0.1.3 • Published 5 years ago

@jonathanlurie/bufferqueue v0.1.3

Weekly downloads
-
License
MIT
Repository
github
Last release
5 years ago

BufferQueue

The point of this JS library is to prioritise the download of a large number of binary files. It leverages the logic of a priority queue with multiple levels of priority. If N is the number of priority level you want, then 0 will be the highest priority and n-1 will be the lowest.

Each level is a first in first out list and each element is identified by its URL.

Install

npm install --save @jonathanlurie/bufferqueue

Usage

Instanciate the main object:

let myBufferQ = new bufferqueue.BufferQueue({
  priorityLevels: 5, // the number of priority level, N (default: 4)
  concurentDownloads: 4, // the number of concurrent downloads you allow. (Chrome allows a max of 6) (default: 3)
  httpSettings: {} // object containing the http header and other stuff (default: {})
})

To know more about the 'httpSettings' object, refer to the init object from Request documentation.

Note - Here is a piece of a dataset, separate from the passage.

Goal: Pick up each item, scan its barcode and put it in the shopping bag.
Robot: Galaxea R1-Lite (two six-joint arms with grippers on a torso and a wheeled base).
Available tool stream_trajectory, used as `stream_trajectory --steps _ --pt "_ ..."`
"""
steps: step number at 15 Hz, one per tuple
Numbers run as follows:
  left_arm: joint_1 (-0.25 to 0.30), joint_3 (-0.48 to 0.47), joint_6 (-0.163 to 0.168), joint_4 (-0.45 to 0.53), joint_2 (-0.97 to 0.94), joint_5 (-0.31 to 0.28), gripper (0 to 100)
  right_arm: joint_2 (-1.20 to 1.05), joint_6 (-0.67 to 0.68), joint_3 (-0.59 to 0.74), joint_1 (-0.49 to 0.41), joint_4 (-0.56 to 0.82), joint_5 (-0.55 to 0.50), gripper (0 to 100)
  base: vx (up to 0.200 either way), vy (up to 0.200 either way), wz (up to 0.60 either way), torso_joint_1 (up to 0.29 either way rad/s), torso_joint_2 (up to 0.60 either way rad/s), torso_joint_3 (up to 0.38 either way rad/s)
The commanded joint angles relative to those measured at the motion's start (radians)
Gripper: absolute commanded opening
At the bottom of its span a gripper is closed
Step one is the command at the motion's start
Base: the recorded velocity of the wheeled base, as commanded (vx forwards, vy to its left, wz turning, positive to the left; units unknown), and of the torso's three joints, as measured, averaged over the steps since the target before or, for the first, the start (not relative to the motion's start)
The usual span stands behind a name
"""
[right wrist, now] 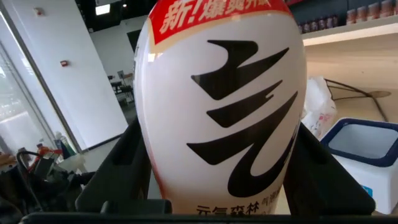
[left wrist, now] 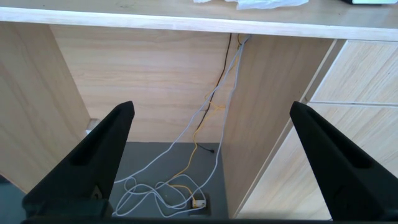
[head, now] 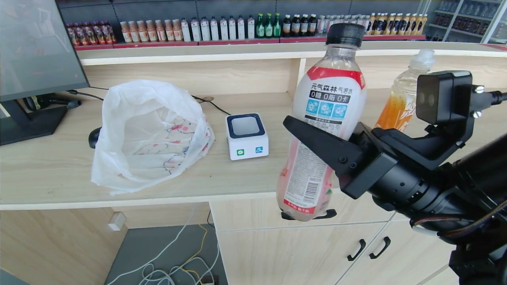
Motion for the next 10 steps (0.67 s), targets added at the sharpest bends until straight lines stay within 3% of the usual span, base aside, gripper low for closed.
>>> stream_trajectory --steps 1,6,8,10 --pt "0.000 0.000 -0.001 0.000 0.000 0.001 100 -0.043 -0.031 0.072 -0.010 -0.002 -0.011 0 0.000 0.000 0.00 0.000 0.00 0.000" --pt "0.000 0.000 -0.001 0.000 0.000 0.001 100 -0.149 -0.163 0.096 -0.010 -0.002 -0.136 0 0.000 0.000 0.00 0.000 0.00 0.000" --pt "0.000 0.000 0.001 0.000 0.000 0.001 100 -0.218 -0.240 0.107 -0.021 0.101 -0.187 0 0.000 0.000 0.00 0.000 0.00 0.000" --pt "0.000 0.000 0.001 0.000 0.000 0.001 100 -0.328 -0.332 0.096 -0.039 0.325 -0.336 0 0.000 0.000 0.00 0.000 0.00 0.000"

Since downloading file is an asynchronous process in Javascript, BufferQueue relies on custom events of different kinds:

  • added: when a file is just being added to the queue
myBufferQ.on('added', function(url, priority){
  // do something with it
})
  • removed: when a file is just being removed to the queue, without having started to get downloaded
myBufferQ.on('removed', function(url){
  // do something with it
})
  • reseted: When the whole priority queue has be reseted
myBufferQ.on('reseted', function(){
  // do something with it
})
  • downloading: when the download of a file is starting
myBufferQ.on('downloading', function(url){
  // do something with it
})
  • failed: when the download of a file has failed
myBufferQ.on('failed', function(url, error){
  // do something with it
})
  • aborted: when the download of a file has been explicitly aborted by the user
myBufferQ.on('aborted', function(url){
  // do something with it
})
  • success: when is a file download is completed successfully. buffer is an ArrayBuffer and time is the download time is in millisecond (you can then compute the actual download rate)
myBufferQ.on('success', function(url, buffer, time){
  // do something with it
})

In addition to events, an instance of BufferQueue has some methods:

myBufferQ.add(
  'http://example.com/some-file', // URL
  0 // level of priority
)

The other other methods can be found in the documentation.